Column: Superstitions are better left anachronisms

Leon Mire, Associate News Editor

No other day of the year brings out the superstitious among us more than Friday the 13th. It can seem like the one day that people actually care about black cats, broken mirrors and four-leaf clovers. Some people are so terrified of the number 13 that they refuse to board airplanes or even leave the bed on this ominous day.

But while specific superstitions only seem to surface once a year, the underlying pattern of behavior that gives rise to them is virtually universal. Superstitions arise because at some point, a random incident preceded a fortunate or unfortunate event, and someone decided the former caused the latter.

A somewhat trivial example of this is the rain dance. During a long drought, a group of people started dancing, and before long, it started raining. The group came to believe that their dancing somehow caused the rain to fall.

Philosophers call this kind of faulty reasoning the post hoc fallacy, the error of assuming that because one event follows another, they must be causally connected.

Many apparently silly superstitions probably arise in just this fashion. Someone in Europe sees a black cat and then loses a loved one; they blame the misfortune on the black cat. Another person in Japan sees a black cat and soon after strikes gold, thus attributing the good luck to the black cat. Centuries later, Europeans and their descendants regard black cats as bad luck, while the Japanese see them as good luck.

This story is likely too simple, but something like it probably underlies much seemingly bizarre human behavior.

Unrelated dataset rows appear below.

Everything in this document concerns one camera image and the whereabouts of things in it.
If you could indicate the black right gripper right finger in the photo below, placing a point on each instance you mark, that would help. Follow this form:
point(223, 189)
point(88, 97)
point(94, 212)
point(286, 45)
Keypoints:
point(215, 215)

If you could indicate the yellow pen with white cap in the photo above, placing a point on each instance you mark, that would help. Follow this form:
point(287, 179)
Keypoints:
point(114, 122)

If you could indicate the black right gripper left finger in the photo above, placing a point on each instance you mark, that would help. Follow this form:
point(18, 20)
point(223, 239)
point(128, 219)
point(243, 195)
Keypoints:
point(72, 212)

This behavior probably even predates humanity itself. The behavioral psychologist B.F. Skinner described superstitious behavior even in pigeons. His caged pigeons would receive water at random intervals, but before long, each one would have its own rituals to receive water. Some would bob their head back and forth, while others would turn in counterclockwise circles. They apparently believed that this behavior would produce the desired outcome, in this case water.

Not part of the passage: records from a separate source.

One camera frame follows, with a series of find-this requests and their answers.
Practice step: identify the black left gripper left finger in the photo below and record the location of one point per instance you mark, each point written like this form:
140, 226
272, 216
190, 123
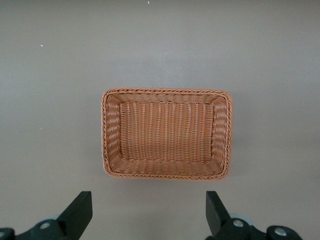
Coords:
75, 215

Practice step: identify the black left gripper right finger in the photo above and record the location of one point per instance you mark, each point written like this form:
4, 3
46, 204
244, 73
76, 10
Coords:
217, 215

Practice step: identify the brown wicker basket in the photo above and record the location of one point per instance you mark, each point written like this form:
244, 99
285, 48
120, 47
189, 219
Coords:
167, 140

I suspect that many pet owners have probably seen such strange behavior in their own homes. For several months, my cat apparently believed that sitting in the bathroom sink after my alarm clock went off caused food to appear in her bowl, because she repeated this behavior day after day.

While some human superstitions seem silly and harmless, others have been deadly throughout history. To take an extreme example, some civilizations sacrificed innocent humans in the belief that this would stop natural disasters. This behavior likely began when the death of an innocent person preceded the end of a famine or disease.

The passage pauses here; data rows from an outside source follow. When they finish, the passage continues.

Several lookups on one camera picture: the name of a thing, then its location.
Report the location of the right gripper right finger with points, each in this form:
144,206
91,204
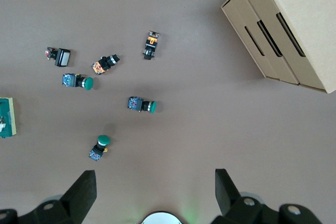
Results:
231,203

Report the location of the orange black selector switch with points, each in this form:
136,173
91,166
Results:
101,67
150,45

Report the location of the green mushroom push button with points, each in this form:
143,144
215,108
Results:
151,106
88,83
103,140

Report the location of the green load switch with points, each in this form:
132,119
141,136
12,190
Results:
6,119

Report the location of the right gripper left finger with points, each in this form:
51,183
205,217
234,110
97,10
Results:
76,200

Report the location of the black red push button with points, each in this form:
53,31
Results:
62,57

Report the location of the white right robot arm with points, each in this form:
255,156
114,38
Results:
161,218

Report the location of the brown cardboard box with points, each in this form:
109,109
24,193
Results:
302,11

A modern-day example can be found in the illusory connection between vaccination and autism. What makes the connection so intuitive to many parents is that the signs of autism do not usually become obvious until just after the age by which most kids get vaccinated. Parents uncritically assume that the two are linked, and children die of preventable diseases as a result.

A less horrific but still unjustifiable example is that many peddlers of natural medicine or homeopathy simply rely on the placebo effect, charging their customers huge markups for inactive ingredients and water. Even without the placebo effect, some people who take the product will start getting better on their own, but they will superstitiously attribute the improvement to the useless drug.

If superstition really is older than humanity, it is unlikely to go away anytime soon. It may be an unfortunate bias of human psychology, much like our natural tendency to distrust people who do not look and act like ourselves, giving rise to xenophobia.

I am not suggesting that the silly superstitions associated with Friday the 13th are on par with human sacrifice. Nor am I suggesting that we must give up all superstitious thinking. They can be fun as long as we relegate them solely to the imagination. But when they start keeping us from taking off the covers, they have lost any entertainment value.